TASK ITEM: In the listing below, locate the line containing "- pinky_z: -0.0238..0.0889" and the line containing "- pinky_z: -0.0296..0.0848". Output both of them and every line between, exactly as written, and nothing more.

TASK INPUTS:
============

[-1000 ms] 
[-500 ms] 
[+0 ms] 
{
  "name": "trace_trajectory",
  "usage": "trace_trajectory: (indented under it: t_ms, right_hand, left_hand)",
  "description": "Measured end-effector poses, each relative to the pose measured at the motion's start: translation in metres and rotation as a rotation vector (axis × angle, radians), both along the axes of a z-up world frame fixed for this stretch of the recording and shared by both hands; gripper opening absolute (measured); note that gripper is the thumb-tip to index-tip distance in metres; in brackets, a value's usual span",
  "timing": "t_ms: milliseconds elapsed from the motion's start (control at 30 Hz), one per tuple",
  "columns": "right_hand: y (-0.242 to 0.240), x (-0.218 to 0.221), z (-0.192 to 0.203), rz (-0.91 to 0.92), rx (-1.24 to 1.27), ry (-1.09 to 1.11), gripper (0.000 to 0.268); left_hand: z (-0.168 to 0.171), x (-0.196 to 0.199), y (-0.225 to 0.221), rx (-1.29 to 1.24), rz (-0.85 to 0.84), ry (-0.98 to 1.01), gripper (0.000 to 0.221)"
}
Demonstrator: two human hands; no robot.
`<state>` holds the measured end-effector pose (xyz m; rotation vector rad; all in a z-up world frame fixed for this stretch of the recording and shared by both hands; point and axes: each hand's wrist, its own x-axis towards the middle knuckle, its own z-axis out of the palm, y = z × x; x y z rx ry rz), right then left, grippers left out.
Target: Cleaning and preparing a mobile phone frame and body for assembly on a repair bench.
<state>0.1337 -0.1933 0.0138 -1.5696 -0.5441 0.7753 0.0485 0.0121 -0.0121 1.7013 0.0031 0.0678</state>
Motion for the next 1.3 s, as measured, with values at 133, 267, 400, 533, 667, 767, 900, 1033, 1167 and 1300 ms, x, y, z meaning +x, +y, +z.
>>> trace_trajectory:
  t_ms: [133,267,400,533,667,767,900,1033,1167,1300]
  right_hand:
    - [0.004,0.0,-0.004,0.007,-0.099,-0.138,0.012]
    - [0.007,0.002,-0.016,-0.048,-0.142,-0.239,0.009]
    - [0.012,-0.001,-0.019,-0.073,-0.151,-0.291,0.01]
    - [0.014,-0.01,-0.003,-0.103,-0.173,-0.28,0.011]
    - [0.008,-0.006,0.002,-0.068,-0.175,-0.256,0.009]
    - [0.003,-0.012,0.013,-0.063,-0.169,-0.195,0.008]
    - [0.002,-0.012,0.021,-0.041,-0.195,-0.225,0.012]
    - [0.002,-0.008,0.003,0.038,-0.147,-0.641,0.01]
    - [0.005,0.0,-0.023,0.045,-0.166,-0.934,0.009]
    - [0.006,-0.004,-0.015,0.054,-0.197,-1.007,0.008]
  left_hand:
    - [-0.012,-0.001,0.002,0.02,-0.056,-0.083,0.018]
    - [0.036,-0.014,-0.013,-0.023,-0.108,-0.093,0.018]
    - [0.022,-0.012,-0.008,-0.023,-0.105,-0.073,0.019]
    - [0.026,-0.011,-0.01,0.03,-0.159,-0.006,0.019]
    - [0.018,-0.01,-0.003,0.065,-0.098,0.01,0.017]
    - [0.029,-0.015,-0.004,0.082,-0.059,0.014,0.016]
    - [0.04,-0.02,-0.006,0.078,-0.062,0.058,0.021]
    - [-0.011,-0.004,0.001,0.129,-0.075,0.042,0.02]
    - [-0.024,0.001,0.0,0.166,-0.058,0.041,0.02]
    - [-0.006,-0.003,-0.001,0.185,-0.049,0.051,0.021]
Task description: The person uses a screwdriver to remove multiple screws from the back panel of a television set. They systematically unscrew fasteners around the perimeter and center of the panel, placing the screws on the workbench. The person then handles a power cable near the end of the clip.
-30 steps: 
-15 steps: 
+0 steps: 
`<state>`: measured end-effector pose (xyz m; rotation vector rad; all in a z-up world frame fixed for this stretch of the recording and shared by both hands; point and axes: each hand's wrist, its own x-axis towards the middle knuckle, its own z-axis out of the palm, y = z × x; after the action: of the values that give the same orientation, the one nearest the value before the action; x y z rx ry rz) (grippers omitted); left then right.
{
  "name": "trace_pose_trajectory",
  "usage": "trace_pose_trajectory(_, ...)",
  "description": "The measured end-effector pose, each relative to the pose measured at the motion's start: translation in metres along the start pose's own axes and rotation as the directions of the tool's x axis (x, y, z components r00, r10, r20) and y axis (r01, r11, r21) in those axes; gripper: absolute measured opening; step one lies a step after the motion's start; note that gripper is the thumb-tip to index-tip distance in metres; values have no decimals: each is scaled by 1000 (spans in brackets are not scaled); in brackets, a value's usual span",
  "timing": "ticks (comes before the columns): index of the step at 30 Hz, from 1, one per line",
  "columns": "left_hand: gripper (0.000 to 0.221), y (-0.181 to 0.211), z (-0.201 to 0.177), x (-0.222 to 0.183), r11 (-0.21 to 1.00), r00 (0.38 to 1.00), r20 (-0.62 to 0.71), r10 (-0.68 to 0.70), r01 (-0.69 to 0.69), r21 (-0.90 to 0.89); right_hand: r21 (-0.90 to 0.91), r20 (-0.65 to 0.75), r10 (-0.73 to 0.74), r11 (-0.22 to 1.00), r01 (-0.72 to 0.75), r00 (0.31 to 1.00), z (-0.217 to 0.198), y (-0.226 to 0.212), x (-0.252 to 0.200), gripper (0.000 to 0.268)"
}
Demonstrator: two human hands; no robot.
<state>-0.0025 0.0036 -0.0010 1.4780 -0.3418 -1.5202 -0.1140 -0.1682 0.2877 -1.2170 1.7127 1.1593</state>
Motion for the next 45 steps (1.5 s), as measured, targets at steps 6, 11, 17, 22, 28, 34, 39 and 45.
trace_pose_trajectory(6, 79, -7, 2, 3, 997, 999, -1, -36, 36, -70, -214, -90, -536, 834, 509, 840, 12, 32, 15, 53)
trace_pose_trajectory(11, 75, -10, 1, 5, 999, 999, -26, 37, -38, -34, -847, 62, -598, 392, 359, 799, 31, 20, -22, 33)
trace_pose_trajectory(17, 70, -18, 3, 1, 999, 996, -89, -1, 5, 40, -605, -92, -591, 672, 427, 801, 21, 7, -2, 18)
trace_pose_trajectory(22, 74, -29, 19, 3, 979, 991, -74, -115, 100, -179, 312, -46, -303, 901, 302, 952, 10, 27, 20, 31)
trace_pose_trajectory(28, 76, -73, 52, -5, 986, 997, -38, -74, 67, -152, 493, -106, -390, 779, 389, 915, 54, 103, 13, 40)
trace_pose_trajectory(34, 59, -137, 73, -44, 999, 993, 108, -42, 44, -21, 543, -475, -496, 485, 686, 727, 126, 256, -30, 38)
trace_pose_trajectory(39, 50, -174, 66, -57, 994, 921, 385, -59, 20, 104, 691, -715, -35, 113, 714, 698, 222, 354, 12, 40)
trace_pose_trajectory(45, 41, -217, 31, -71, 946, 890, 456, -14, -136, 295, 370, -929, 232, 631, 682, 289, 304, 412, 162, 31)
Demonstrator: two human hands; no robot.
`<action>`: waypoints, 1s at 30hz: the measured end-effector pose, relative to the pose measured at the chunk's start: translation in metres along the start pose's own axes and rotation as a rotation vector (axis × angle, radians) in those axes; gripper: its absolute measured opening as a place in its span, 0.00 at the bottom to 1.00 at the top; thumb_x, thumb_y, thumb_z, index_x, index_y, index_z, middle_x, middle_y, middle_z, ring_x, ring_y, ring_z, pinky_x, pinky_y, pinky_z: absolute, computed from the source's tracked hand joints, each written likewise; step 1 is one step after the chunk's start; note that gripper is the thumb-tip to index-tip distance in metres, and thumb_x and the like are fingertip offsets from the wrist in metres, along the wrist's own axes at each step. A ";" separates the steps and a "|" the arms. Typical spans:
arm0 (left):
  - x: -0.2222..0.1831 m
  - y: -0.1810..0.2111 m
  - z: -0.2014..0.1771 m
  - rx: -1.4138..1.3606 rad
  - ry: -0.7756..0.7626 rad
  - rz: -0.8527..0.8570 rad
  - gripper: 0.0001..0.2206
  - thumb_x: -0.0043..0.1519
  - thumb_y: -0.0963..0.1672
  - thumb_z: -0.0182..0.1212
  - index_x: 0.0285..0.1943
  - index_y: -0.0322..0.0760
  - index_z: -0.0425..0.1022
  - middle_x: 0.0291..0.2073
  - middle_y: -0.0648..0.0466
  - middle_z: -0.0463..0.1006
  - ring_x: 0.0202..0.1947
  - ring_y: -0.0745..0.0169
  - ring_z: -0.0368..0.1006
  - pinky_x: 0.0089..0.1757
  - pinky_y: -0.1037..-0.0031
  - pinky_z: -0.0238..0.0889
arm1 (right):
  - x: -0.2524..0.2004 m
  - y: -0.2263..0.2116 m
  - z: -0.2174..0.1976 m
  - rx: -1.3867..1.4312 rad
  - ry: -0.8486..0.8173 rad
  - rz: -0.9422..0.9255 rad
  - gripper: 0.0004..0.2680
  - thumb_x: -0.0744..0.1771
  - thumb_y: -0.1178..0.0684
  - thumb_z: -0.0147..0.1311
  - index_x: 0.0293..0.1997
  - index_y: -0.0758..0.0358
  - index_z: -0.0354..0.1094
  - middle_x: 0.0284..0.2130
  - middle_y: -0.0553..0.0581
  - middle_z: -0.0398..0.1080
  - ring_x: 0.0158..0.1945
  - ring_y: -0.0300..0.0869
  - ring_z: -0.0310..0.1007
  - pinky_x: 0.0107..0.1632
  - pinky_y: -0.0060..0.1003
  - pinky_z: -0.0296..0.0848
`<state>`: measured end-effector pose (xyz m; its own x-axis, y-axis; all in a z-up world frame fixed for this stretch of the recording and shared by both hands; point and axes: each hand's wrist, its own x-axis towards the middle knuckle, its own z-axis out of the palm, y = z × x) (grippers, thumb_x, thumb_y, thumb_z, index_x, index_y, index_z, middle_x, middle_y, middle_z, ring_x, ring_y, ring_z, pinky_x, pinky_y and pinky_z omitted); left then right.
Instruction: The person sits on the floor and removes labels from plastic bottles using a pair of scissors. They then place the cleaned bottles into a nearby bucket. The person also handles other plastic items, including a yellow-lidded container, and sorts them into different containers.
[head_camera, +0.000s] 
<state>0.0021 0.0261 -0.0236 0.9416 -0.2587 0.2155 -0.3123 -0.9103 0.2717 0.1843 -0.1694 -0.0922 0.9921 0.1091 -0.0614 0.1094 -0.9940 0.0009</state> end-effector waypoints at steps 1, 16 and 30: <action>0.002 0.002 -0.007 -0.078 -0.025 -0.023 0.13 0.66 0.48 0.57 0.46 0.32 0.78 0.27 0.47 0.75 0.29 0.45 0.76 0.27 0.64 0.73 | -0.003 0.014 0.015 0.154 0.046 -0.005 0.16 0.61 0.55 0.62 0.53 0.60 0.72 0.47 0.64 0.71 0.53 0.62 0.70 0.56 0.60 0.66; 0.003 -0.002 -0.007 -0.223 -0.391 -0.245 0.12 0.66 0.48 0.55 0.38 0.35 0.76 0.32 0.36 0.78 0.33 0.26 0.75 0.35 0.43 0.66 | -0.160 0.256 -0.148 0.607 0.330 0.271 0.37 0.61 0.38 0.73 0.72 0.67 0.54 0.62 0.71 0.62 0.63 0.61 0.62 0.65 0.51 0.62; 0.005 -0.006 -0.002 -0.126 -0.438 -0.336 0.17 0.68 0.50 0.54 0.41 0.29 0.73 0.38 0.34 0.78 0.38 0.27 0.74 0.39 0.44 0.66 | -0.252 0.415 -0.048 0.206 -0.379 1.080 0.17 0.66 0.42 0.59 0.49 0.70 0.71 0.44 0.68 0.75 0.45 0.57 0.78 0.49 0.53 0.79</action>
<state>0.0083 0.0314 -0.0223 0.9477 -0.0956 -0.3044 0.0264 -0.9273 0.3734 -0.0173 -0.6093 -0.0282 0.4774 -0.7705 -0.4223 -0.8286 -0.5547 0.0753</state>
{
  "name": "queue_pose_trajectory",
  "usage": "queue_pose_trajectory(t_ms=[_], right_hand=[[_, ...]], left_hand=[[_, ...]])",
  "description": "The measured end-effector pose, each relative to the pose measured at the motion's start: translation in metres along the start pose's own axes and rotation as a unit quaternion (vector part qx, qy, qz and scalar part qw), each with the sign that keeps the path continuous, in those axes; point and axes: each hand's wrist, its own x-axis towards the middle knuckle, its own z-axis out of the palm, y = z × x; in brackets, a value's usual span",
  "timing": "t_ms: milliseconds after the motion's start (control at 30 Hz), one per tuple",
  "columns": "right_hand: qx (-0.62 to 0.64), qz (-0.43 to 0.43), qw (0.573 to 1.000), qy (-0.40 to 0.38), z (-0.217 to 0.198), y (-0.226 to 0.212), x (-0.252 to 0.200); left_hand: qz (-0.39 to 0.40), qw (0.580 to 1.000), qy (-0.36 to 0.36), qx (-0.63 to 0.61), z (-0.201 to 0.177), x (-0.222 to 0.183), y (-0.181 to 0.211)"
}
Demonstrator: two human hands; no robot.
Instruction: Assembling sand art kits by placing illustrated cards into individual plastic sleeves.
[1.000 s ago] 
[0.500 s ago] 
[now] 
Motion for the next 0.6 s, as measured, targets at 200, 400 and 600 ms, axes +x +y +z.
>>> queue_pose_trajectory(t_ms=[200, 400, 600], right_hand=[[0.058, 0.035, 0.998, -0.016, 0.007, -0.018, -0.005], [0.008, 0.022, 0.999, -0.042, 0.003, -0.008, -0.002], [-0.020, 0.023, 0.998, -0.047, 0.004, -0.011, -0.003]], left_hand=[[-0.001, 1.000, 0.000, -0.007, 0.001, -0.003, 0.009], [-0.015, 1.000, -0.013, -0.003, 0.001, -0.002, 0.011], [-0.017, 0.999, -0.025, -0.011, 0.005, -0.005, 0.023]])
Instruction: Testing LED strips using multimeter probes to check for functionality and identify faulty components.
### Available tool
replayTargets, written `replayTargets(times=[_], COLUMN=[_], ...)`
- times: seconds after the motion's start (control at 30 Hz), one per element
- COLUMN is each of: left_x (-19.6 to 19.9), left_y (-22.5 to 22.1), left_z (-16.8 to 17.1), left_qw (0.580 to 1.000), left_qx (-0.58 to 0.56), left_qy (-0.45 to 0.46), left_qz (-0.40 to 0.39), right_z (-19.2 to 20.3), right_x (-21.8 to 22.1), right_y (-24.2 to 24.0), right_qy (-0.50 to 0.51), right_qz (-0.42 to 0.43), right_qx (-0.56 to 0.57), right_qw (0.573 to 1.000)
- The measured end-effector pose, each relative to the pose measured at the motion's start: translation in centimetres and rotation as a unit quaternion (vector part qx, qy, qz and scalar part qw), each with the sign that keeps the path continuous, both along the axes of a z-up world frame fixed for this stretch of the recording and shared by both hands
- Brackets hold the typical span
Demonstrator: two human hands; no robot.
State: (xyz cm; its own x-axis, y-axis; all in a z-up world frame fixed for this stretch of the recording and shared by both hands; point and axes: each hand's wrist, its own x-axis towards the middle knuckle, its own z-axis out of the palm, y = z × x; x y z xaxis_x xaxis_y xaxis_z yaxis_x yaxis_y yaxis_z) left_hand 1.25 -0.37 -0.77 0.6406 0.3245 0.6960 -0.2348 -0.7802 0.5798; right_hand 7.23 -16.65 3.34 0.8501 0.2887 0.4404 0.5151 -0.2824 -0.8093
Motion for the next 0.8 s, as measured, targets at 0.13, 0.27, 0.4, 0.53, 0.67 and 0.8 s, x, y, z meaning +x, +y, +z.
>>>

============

ANSWER AREA:
  - pinky_z: -0.0238..0.0889
arm1 (right):
  - x: -0.2524..0.2004 m
  - y: -0.2263..0.2116 m
  - z: -0.2174..0.1976 m
  - rx: -1.3867..1.4312 rad
  - ry: -0.8486..0.8173 rad
  - rz: -0.9422..0.9255 rad
  - gripper: 0.0004..0.2680
  - thumb_x: -0.0744..0.1771
  - thumb_y: -0.1178..0.0684
  - thumb_z: -0.0147..0.1311
  - index_x: 0.0293..0.1997
  - index_y: -0.0758..0.0358
  - index_z: -0.0354..0.1094
  - middle_x: 0.0284..0.2130
  - middle_y: -0.0553..0.0581
  - middle_z: -0.0398..0.1080
  - ring_x: 0.0158..0.1945
  - ring_y: -0.0300..0.0869
  - ring_z: -0.0310..0.1007
  - pinky_x: 0.0107..0.1632
  - pinky_y: -0.0060..0.1003
  - pinky_z: -0.0296..0.0848

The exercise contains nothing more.